A esquerda está apostando na clareza de um programa e na disposição para uma política unitária

A erosão eleitoral do PCP é o resultado de erros de leitura política e de uma prática contínua de sectarismo. Ao recusar, durante os anos da geringonça, uma mesa de negociações tripartida (PS, Bloco e PCP), entregou ao PS o papel de fiel político da esquerda. No parlamento e nos movimentos sociais e sindicais, o PCP obstrui iniciativas unitárias em questões em que o PS era uma força de bloqueio. Há dois anos, uma leitura campista da invasão da Ucrânia levou o PC a um forte isolamento, mesmo entre os setores da população onde ainda tinha alguma influência. Durante a campanha, a oscilação entre afirmações de autonomia política e apelos pouco claros por uma maioria de esquerda levou ao pior resultado eleitoral desde 1975.

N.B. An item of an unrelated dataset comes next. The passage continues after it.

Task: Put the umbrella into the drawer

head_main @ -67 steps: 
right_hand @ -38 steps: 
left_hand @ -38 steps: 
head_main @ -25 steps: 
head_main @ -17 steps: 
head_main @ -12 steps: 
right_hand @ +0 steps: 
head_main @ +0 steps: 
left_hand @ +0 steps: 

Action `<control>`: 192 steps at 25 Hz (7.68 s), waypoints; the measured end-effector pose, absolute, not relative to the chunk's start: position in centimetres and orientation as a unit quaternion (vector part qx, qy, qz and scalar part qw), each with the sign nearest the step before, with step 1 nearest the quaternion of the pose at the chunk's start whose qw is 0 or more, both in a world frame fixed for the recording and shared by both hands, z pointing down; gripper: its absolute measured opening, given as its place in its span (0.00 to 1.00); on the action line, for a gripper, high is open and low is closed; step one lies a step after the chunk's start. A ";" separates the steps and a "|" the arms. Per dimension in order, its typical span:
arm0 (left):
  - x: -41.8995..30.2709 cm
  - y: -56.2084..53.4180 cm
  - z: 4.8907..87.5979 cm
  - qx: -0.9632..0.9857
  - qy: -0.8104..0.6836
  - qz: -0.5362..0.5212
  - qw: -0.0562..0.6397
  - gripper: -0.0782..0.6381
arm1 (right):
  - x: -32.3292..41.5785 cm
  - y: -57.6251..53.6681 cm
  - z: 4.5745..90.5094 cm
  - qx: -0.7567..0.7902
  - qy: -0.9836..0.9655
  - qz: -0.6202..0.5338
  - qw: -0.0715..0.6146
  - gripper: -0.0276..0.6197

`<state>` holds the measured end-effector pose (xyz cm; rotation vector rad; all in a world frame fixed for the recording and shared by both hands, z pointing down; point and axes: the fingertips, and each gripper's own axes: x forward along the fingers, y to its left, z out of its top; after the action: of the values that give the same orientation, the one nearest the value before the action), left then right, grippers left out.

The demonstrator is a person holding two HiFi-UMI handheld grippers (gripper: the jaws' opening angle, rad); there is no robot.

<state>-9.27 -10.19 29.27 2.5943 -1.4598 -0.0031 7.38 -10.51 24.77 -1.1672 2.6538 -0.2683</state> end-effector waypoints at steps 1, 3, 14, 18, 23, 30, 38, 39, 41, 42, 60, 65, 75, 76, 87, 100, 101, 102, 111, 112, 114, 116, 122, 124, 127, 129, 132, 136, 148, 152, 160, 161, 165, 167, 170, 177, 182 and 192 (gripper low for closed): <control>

Um dos protagonistas da noite foi o LIVRE. Inicialmente fundado como o partido de um homem só (Rui Tavares, ex-eurodeputado que rompeu com o Bloco em 2011), o LIVRE passou por um processo de realinhamento político e crescimento orgânico, garantindo a afiliação total com os Verdes Europeus, baseando todo o seu programa em fervorosos elogios à União Europeia. Nessa leitura, ele se coloca à direita do Partido Socialista, que prega uma crítica surda e cínica ao establishment europeu. Tavares, que está comprometido com uma agenda verde e com a defesa de recortes inovadores, encarna a subalternidade do PS. Durante a campanha, ele defendeu a teoria dos três campos, que argumenta que a exclusão do CHEGA de qualquer solução de governo ou maioria parlamentar (primeiro campo) deve resultar em uma matemática que permita ao PS, Bloco, PCP, LIBRE e PAN (segundo campo) governar com mais deputados do que a AD e a IL (terceiro campo). Evidência para essa tese: as eleições portuguesas testemunharam um crescimento desproporcional da extrema direita por meio da redução da abstenção e qualquer governo resultante de um acordo entre PS, Bloco, PCP, LIBRE e PAN seria derrotado por uma rejeição conjunta do PD, CHEGA e IL.

Nesse contexto adverso, o Bloco conseguiu manter sua representação parlamentar e até aumentar seu número de votos em 35.000. Como aponta a resolução do Bureau Nacional do Bloco,

A resiliência do Bloco se deve à sua clareza em três aspectos essenciais: 1) a clareza de ideias sobre o conteúdo político de um governo, que deve, acima de tudo, tratar de serviços públicos, direitos sociais, trabalho e renda; 2) o embate com o poder econômico, denunciando a contrarreforma fiscal da direita e confrontando os rentistas, o setor imobiliário e todos os beneficiários da inflação (bancos, hipermercados, energia), que de fato expressaram sua hostilidade em relação ao Bloco; e, finalmente, 3) o confronto com a extrema direita, criando a única dificuldade séria que enfrentou em toda a campanha: explicar as origens milionárias de seu financiamento”.

Diante do crescimento da extrema direita e da perspectiva de um governo radicalizado à direita, a esquerda tem uma dupla missão: organizar a luta contra o novo governo e apresentar uma alternativa confiável. A mobilização popular contra a agenda conservadora deve ganhar as ruas, contando com a força dos movimentos LGBTQI+, feminista e antirracista e lançando uma luta para moldar o senso comum, nas redes sociais e nas escolas, hoje sob forte influência da extrema direita e do mito individualista liberal. Com uma política de unidade que ofereça ao país a imagem de um governo alternativo, em questões essenciais como salários, moradia e serviços públicos, ampliando os espaços de encontro e convergência. Essa luta já começou e terá imediatamente um marco fundamental na gigantesca mobilização popular esperada para o dia 25 de abril de 2024, que comemorará o 50º aniversário da Revolução dos Cravos.